-- Data shown follows --

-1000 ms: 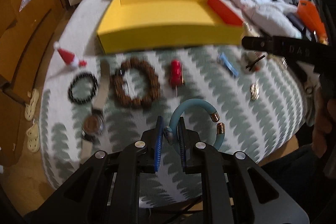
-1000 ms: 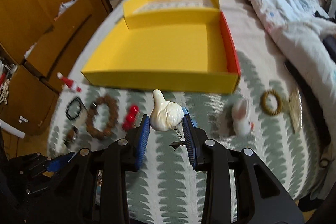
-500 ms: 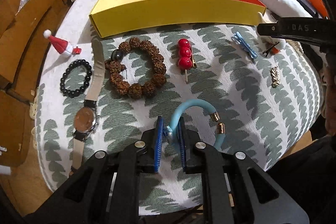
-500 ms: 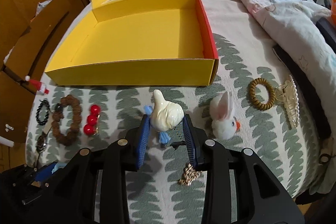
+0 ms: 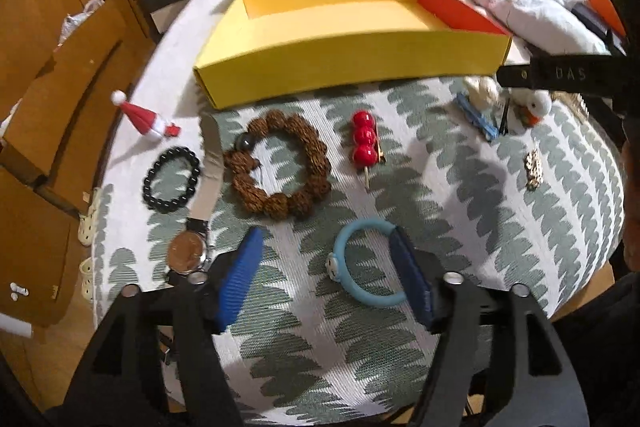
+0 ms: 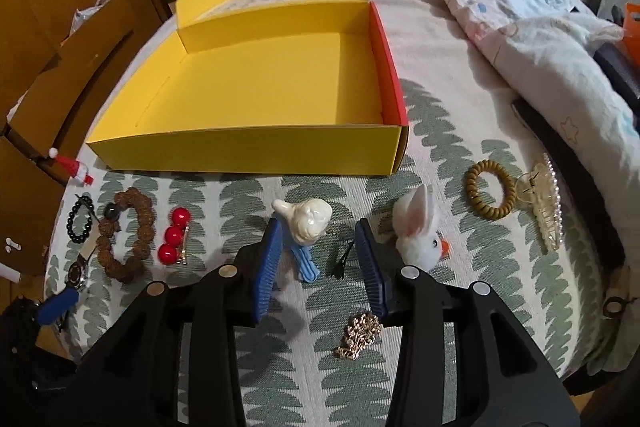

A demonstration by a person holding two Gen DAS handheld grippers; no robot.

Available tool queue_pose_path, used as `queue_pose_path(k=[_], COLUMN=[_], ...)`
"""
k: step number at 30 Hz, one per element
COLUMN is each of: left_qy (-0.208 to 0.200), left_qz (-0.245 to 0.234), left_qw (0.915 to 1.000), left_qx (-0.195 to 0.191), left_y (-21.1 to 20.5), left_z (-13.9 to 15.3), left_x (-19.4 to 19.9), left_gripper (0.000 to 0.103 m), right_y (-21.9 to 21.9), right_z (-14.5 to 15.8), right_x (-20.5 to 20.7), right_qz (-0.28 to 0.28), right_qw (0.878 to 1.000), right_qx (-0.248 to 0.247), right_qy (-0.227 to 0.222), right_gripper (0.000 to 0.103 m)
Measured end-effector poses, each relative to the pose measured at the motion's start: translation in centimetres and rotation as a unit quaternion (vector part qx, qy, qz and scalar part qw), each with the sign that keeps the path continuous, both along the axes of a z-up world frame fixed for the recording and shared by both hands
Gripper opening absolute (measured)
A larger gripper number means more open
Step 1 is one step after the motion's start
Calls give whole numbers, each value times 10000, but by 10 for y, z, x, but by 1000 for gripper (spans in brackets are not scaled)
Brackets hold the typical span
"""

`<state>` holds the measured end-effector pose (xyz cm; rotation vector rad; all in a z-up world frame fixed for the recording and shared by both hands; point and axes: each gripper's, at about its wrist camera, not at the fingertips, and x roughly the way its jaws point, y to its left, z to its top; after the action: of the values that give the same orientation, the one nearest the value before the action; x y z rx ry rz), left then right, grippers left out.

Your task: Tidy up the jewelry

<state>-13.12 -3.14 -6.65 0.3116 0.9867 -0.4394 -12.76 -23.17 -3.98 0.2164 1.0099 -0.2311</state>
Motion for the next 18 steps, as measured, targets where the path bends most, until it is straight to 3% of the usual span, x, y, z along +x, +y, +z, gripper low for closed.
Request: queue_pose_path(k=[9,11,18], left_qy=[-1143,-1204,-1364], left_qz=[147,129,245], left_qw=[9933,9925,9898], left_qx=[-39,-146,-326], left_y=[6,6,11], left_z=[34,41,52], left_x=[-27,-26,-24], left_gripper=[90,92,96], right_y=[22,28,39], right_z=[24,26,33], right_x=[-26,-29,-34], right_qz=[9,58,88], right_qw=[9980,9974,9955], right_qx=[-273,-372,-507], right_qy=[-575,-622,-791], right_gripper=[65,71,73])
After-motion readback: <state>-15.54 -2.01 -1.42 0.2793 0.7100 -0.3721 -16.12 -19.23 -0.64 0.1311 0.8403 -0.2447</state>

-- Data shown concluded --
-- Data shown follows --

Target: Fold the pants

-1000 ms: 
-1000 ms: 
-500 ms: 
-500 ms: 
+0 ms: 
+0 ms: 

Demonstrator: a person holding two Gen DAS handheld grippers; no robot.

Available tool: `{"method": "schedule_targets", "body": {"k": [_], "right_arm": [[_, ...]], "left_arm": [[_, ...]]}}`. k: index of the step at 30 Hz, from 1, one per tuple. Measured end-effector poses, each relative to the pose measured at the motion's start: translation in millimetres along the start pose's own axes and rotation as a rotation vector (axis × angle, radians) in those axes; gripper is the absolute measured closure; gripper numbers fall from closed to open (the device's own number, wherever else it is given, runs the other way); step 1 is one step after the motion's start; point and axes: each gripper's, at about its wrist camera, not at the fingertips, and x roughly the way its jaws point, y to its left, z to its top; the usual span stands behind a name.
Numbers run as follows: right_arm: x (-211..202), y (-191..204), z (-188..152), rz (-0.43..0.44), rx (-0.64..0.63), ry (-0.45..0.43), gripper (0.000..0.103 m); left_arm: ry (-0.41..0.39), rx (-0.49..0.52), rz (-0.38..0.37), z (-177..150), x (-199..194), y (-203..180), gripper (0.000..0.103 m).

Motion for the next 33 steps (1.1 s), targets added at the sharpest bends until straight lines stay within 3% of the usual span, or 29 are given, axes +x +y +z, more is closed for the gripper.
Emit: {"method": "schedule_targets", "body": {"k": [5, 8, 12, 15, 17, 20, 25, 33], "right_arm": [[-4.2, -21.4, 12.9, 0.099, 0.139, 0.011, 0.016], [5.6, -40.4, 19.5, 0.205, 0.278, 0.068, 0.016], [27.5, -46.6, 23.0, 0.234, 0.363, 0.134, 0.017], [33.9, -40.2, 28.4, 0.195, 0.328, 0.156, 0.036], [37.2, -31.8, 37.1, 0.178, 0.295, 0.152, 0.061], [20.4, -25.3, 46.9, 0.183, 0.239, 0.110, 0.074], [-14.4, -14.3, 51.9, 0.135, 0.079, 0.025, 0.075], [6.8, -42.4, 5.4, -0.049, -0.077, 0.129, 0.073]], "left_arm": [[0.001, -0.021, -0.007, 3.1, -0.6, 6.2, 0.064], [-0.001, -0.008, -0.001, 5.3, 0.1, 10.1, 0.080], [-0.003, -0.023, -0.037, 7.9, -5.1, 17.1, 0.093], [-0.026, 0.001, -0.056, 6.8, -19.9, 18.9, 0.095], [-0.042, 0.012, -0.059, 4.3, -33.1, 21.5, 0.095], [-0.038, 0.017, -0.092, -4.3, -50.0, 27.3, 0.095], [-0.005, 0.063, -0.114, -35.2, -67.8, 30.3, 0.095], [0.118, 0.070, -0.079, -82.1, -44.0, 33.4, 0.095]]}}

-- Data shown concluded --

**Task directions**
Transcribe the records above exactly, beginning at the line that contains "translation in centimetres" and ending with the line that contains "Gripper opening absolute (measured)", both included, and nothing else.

**Task result**
Measured end-effector poses, each relative to the pose measured at the motion's start: translation in centimetres and rotation as a unit quaternion (vector part qx, qy, qz and scalar part qw), each with the sign that keeps the path continuous, both along the axes of a z-up world frame fixed for the recording and shared by both hands
Gripper opening absolute (measured)

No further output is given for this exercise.